AUTHOR=Villarreal-Haro Juan Luis , Gardier Remy , Canales-Rodríguez Erick J. , Fischi-Gomez Elda , Girard Gabriel , Thiran Jean-Philippe , Rafael-Patiño Jonathan TITLE=CACTUS: a computational framework for generating realistic white matter microstructure substrates JOURNAL=Frontiers in Neuroinformatics VOLUME=17 YEAR=2023 URL=https://www.frontiersin.org/journals/neuroinformatics/articles/10.3389/fninf.2023.1208073 DOI=10.3389/fninf.2023.1208073 ISSN=1662-5196 ABSTRACT=

Monte-Carlo diffusion simulations are a powerful tool for validating tissue microstructure models by generating synthetic diffusion-weighted magnetic resonance images (DW-MRI) in controlled environments. This is fundamental for understanding the link between micrometre-scale tissue properties and DW-MRI signals measured at the millimetre-scale, optimizing acquisition protocols to target microstructure properties of interest, and exploring the robustness and accuracy of estimation methods. However, accurate simulations require substrates that reflect the main microstructural features of the studied tissue.
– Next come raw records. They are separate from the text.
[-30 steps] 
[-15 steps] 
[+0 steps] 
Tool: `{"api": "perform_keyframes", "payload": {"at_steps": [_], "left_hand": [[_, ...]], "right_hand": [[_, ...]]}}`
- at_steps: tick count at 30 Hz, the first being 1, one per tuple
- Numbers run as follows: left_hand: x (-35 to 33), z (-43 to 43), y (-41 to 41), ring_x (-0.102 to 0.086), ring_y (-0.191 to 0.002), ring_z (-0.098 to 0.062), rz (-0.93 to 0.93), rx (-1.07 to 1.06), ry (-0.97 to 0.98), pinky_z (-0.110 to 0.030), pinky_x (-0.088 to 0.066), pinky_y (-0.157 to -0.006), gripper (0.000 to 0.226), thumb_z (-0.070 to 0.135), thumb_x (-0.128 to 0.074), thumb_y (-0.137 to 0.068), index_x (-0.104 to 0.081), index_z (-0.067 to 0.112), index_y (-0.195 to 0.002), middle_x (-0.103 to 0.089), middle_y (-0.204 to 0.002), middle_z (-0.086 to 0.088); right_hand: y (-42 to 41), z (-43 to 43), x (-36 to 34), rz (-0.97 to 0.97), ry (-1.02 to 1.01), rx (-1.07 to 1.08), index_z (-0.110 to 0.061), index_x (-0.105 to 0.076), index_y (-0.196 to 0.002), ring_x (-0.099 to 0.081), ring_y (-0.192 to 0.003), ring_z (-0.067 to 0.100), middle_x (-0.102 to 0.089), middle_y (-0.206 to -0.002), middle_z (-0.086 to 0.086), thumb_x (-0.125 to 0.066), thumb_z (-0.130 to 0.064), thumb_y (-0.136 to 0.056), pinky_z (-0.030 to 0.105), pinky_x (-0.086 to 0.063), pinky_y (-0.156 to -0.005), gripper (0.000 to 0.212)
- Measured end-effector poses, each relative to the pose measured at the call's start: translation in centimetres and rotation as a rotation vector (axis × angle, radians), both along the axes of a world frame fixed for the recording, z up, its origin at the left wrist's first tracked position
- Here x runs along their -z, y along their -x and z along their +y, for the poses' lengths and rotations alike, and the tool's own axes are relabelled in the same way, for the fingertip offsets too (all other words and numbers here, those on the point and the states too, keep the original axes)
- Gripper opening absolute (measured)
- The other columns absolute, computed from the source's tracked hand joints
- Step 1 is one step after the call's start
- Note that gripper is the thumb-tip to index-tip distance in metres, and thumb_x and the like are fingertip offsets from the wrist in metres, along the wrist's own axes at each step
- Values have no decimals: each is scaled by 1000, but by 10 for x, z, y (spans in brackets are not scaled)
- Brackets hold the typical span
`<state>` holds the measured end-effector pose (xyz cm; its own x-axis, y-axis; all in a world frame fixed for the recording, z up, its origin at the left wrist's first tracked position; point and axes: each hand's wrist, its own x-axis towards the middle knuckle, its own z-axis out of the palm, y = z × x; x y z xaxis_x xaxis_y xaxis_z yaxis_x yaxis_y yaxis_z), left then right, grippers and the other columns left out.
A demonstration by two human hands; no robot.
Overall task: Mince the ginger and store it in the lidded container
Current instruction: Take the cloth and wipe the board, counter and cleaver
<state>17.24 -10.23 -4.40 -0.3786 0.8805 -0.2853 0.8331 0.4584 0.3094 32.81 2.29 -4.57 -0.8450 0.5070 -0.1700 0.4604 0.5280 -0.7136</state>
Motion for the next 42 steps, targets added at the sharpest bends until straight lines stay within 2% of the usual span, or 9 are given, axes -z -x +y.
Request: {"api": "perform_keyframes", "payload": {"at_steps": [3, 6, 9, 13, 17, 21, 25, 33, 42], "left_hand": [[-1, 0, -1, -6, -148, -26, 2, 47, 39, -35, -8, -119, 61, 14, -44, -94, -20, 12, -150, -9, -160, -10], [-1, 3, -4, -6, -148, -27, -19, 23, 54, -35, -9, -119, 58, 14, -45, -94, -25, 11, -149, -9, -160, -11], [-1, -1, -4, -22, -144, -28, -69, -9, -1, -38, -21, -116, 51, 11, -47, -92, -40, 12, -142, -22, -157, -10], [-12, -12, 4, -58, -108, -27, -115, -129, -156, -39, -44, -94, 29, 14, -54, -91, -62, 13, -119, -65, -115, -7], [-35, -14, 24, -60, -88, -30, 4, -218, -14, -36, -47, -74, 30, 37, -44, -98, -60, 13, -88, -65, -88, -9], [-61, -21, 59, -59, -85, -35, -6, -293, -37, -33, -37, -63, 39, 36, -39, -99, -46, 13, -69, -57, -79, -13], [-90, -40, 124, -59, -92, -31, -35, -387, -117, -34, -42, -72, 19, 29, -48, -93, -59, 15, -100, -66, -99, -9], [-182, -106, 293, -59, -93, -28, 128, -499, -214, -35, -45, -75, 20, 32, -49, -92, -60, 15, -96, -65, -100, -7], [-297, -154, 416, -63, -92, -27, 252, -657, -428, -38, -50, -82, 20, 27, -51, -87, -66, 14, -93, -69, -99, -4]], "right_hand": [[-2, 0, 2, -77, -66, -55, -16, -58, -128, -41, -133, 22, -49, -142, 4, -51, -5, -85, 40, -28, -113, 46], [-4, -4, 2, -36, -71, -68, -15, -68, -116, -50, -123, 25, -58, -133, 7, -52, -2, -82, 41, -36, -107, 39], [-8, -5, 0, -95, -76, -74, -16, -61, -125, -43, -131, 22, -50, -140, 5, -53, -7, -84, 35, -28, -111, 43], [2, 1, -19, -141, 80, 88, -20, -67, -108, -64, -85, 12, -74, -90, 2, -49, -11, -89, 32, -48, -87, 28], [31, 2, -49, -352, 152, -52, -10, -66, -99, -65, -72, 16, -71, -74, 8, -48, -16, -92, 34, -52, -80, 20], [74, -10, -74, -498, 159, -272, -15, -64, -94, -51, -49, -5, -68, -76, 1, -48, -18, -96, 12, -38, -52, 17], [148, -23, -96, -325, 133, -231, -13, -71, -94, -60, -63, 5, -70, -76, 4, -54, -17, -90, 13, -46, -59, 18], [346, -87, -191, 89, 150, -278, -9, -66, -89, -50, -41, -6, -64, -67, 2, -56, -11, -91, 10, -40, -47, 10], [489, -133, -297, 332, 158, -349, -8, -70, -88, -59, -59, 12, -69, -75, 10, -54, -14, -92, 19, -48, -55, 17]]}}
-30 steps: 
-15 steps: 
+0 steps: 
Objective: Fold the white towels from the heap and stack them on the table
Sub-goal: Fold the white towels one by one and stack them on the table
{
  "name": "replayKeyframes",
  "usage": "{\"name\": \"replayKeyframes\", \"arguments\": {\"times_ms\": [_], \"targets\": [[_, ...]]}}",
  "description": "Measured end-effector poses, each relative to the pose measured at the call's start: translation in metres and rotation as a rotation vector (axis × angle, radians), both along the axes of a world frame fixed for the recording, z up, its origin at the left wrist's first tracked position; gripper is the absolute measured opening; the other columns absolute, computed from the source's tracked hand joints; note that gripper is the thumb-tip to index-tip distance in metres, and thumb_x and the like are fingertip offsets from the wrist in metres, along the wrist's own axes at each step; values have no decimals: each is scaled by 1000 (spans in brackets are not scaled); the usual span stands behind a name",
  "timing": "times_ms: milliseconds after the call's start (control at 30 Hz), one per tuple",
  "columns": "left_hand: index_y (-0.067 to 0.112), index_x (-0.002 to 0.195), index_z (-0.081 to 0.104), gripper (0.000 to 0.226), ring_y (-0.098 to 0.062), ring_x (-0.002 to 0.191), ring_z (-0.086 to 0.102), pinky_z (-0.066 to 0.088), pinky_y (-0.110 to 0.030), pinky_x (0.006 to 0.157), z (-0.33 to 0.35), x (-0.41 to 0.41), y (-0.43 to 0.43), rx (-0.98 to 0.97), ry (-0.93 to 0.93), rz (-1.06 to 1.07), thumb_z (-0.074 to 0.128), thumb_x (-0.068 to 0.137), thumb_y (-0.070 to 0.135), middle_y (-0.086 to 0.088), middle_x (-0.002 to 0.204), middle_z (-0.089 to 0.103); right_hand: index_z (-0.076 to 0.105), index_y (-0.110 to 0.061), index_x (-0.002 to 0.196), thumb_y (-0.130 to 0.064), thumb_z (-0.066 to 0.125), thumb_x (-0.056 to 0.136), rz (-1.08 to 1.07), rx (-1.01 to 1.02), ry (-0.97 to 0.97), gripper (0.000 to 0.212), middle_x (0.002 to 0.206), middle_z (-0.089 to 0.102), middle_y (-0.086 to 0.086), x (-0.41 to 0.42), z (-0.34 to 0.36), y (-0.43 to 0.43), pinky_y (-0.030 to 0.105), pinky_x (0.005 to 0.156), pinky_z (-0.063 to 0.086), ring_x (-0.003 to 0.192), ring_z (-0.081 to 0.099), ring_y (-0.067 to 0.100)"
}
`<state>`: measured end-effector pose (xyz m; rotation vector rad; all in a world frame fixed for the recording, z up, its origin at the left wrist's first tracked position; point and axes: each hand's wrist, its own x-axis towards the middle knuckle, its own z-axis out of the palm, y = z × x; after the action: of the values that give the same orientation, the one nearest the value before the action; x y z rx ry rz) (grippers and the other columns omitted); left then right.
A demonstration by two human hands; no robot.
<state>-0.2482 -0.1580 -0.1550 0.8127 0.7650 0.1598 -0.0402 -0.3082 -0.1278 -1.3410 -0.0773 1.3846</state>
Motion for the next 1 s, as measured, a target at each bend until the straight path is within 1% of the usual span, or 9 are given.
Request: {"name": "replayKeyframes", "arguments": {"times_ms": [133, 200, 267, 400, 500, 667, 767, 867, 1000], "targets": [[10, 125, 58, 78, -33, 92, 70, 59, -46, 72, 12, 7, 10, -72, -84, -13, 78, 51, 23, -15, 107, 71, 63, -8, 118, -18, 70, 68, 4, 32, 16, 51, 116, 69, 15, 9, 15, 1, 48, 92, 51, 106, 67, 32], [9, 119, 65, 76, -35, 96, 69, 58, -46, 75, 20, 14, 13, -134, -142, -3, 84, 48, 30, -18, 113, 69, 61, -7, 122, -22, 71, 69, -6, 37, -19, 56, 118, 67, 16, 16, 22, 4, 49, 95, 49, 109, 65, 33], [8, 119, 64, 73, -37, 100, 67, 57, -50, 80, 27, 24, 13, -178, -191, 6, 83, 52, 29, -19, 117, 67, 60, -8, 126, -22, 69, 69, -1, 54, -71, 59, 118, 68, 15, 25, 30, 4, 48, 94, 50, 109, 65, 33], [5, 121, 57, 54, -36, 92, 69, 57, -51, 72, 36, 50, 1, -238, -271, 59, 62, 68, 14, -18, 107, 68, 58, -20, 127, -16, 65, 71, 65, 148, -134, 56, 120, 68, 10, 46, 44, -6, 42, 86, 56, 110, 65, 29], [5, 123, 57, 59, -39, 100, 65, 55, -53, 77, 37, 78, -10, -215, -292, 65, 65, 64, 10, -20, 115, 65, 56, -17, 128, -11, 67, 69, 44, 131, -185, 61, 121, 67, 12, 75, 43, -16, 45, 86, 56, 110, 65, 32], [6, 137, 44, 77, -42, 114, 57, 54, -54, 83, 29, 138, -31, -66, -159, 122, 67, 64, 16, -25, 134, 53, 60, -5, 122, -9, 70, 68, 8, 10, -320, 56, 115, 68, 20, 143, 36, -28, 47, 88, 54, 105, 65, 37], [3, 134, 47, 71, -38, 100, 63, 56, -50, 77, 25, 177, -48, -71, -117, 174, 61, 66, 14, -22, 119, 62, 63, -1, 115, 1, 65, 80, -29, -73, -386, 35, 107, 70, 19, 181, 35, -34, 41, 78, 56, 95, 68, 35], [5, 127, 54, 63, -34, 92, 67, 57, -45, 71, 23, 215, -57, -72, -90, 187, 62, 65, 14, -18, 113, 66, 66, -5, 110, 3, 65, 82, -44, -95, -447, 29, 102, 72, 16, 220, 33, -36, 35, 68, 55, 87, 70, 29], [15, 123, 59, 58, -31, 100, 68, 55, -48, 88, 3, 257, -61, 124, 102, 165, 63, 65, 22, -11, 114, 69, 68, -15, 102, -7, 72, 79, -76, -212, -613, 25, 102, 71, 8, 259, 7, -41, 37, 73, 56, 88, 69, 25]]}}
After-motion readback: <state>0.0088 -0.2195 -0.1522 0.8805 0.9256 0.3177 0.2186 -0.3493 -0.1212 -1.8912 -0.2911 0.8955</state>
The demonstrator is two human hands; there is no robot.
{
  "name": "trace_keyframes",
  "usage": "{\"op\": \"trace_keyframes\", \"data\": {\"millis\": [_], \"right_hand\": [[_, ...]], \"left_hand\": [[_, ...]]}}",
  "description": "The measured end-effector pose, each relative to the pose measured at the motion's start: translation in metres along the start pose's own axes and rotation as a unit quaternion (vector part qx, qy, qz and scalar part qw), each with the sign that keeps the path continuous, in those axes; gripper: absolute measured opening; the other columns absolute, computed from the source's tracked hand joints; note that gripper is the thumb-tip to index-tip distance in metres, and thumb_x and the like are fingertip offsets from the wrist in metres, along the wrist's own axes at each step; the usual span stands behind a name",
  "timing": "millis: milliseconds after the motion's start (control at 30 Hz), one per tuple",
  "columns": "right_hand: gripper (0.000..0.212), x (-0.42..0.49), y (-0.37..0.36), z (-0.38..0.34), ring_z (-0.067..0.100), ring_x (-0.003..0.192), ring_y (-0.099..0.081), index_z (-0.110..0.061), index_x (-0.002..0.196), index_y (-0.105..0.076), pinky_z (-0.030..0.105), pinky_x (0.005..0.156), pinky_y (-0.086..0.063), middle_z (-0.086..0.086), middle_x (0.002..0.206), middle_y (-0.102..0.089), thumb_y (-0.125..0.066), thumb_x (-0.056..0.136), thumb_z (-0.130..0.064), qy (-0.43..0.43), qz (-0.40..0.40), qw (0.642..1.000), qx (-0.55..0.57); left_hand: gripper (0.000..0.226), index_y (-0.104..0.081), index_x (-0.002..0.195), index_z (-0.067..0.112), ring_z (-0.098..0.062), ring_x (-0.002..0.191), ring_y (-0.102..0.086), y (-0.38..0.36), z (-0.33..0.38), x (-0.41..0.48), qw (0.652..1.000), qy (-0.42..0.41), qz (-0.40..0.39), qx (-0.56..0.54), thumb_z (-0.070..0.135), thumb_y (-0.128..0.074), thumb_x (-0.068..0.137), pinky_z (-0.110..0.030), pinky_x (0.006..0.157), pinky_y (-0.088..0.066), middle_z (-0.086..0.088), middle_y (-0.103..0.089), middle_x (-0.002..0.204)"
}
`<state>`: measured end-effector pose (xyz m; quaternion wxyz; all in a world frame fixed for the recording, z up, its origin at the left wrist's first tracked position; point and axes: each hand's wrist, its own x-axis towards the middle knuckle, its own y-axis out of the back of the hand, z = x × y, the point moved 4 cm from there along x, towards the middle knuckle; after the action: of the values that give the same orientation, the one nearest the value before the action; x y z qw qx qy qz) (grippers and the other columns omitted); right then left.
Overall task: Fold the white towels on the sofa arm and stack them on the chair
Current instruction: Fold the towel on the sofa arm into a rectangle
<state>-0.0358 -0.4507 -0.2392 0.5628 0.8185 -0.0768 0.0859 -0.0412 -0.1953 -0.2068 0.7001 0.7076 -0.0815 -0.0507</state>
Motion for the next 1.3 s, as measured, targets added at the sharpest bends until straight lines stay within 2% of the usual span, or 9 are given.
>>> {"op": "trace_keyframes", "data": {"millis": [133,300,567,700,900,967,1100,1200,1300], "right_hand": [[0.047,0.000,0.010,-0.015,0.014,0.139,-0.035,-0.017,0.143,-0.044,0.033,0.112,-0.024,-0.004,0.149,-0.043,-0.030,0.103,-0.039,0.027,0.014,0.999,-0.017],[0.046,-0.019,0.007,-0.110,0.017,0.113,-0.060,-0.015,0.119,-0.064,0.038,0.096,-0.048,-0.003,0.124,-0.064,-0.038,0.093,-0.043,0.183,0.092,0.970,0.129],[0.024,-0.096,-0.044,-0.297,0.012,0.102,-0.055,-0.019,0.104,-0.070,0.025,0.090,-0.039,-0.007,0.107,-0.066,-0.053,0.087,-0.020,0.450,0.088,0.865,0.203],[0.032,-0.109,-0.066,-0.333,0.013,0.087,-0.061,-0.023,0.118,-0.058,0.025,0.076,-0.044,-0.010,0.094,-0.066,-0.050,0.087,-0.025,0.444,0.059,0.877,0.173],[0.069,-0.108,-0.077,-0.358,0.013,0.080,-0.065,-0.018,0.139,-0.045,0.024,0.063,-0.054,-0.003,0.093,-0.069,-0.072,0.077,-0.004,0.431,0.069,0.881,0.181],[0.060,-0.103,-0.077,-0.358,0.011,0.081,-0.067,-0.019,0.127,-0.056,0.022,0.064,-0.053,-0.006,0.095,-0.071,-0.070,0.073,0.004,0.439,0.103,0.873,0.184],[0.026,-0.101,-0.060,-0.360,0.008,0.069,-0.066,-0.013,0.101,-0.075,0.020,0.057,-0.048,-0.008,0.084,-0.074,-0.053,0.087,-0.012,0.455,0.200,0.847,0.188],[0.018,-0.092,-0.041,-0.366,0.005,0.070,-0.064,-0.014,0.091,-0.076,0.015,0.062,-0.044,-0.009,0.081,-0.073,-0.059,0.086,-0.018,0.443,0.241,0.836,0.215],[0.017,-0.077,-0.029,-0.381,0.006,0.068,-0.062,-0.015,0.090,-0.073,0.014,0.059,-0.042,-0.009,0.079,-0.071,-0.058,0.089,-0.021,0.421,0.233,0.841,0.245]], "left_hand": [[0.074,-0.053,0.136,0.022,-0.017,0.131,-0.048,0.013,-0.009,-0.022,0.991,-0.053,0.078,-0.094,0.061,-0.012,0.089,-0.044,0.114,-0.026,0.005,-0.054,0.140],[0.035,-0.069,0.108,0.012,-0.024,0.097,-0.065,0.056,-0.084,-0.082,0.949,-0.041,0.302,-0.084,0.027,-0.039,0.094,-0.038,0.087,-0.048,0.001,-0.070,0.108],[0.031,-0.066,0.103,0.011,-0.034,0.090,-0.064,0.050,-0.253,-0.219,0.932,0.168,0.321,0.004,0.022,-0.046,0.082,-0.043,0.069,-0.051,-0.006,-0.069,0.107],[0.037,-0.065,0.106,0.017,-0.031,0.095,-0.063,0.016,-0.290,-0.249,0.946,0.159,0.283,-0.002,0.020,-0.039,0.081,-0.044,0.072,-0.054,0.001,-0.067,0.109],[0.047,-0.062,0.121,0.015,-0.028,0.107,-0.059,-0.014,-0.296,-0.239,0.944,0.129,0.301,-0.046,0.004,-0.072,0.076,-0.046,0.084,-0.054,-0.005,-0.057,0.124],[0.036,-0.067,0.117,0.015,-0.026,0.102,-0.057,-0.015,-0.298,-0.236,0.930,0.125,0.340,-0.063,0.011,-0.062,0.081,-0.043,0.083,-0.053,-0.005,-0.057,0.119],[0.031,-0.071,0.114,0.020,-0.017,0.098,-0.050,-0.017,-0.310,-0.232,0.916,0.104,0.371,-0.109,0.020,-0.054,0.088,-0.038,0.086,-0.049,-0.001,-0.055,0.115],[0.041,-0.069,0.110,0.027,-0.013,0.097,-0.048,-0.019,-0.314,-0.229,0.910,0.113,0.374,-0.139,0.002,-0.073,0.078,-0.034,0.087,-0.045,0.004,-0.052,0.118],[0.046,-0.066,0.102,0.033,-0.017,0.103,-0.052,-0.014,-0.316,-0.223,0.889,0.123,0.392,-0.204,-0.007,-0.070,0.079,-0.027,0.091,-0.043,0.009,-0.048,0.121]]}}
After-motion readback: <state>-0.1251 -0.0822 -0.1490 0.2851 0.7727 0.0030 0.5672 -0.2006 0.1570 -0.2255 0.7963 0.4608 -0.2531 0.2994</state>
To address this challenge, we introduce a novel computational workflow, CACTUS (Computational Axonal Configurator for Tailored and Ultradense Substrates), for generating synthetic white matter substrates. Our approach allows constructing substrates with higher packing density than existing methods, up to 95% intra-axonal volume fraction, and larger voxel sizes of up to 500μm3 with rich fibre complexity. CACTUS generates bundles with angular dispersion, bundle crossings, and variations along the fibres of their inner and outer radii and g-ratio. We achieve this by introducing a novel global cost function and a fibre radial growth approach that allows substrates to match predefined targeted characteristics and mirror those reported in histological studies. CACTUS improves the development of complex synthetic substrates, paving the way for future applications in microstructure imaging.